I am not American so I don't understand a lot of the stuff around Thanksgiving ... but ... if the American President can reprieve a couple of turkeys ... does this make us all Thanksgiving turkeys because we are still here?
Thanks and giving is what we should all do a lot more of, but certainly here is the UK a lot of people seem to be surprised, and not a bit suspicious, if you give them something. Saying thank you is easier and is still a part of the culture though possibly only on a rather superficial lever, but giving seems to have been forgotten. Western societies have become so dominated about me me me and the things that 'me' owns that we seems to have forgotten a sense of community and sharing.
Giving however can be something really small, even just a smile is a gift because a gift does not need to have any monetary value. Actually thinking about it maybe the best gifts don't have any cash value. I sometimes get frustrated by colleagues who don't bother to think about giving others a helping hand, or if they have been given some help they simply don't consider giving any in return. I'm alright Jack. I hate it when you let another car out and the person behind you flashes their lights at you and makes jestures of throwing their hands up in frustration at having been held up for half a minute, or other gestures. They would like to be let out, and if it is someone who wants to go across the traffic and go in the other direction they are not even going to be holding you up in the long run.

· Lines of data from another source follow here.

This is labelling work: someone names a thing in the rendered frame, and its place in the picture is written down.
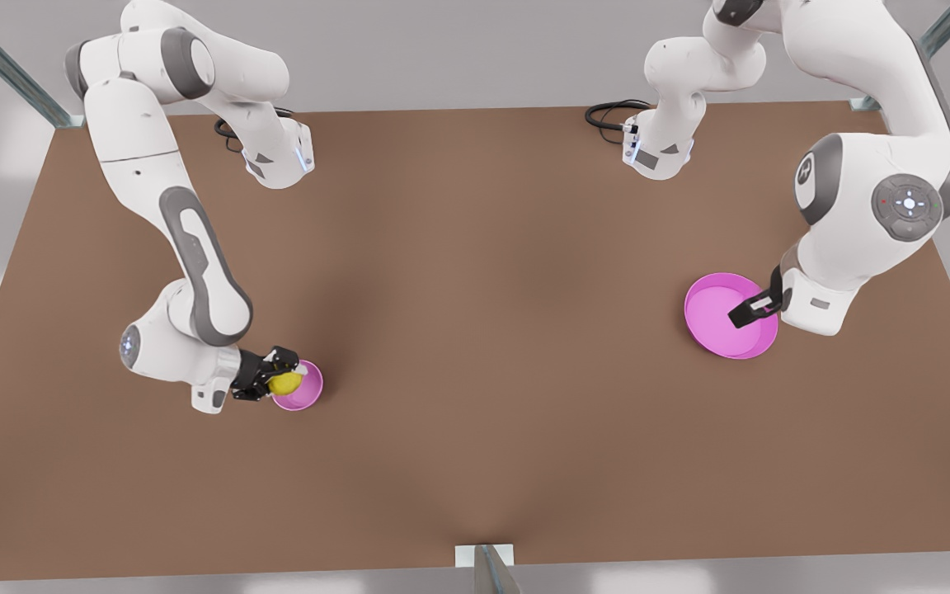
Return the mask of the small pink bowl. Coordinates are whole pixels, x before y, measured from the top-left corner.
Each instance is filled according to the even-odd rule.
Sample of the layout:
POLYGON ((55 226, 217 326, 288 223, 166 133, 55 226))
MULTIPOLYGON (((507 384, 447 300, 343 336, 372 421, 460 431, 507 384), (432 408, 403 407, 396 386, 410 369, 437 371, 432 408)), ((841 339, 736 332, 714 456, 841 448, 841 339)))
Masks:
POLYGON ((311 361, 300 360, 294 372, 304 375, 302 386, 297 391, 287 396, 270 394, 276 405, 286 411, 301 411, 313 406, 320 398, 324 386, 321 370, 311 361))

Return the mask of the silver frame post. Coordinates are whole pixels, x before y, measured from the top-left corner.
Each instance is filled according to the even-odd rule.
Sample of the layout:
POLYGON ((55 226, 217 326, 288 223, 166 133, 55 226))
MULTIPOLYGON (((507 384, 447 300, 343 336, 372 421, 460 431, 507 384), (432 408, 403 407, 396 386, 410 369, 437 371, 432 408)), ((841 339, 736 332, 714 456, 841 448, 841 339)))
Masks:
POLYGON ((934 57, 948 41, 950 41, 950 0, 935 22, 931 23, 923 34, 915 37, 915 44, 923 50, 927 58, 934 57))
POLYGON ((0 46, 0 78, 56 129, 79 129, 84 116, 67 112, 0 46))
POLYGON ((512 575, 513 544, 464 544, 454 548, 456 568, 473 571, 473 594, 523 594, 512 575))

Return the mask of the pink plate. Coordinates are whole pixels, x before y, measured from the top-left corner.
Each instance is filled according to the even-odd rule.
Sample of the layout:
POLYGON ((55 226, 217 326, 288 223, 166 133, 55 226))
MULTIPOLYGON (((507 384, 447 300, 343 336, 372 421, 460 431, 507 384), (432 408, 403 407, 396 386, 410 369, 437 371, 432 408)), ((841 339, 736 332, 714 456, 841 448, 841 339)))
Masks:
POLYGON ((728 360, 750 360, 768 352, 779 331, 775 315, 737 328, 729 312, 760 294, 758 283, 732 273, 698 278, 684 298, 684 320, 695 342, 728 360))

It was on the radio news this morning that people are going to take folks off their Christmas gift list to save money. But what do they give anyway. How many of you, like me, hates the 'gift set'. Argggggh. My neice's birthday is in mid November and it can acutally be quite difficult to find a present for her because shops have cleared their shelves for these pointless, total waste of money, giftsets in late August - or so it has seemed.
We need an Attitude of Gratitude and certainly living with cancer has given me a dose of that. Bring grateful for every day that I am 'well' and living with incurable cancer is something to be grateful for. That I can still work four days a week, that I can still drive my bright green car (known as Kermit the frog), that I can still do come things for myself and have not become a burden on others, that the sun is shining in a clear beautiful blue sky this morning. If we really think the list could go on and on.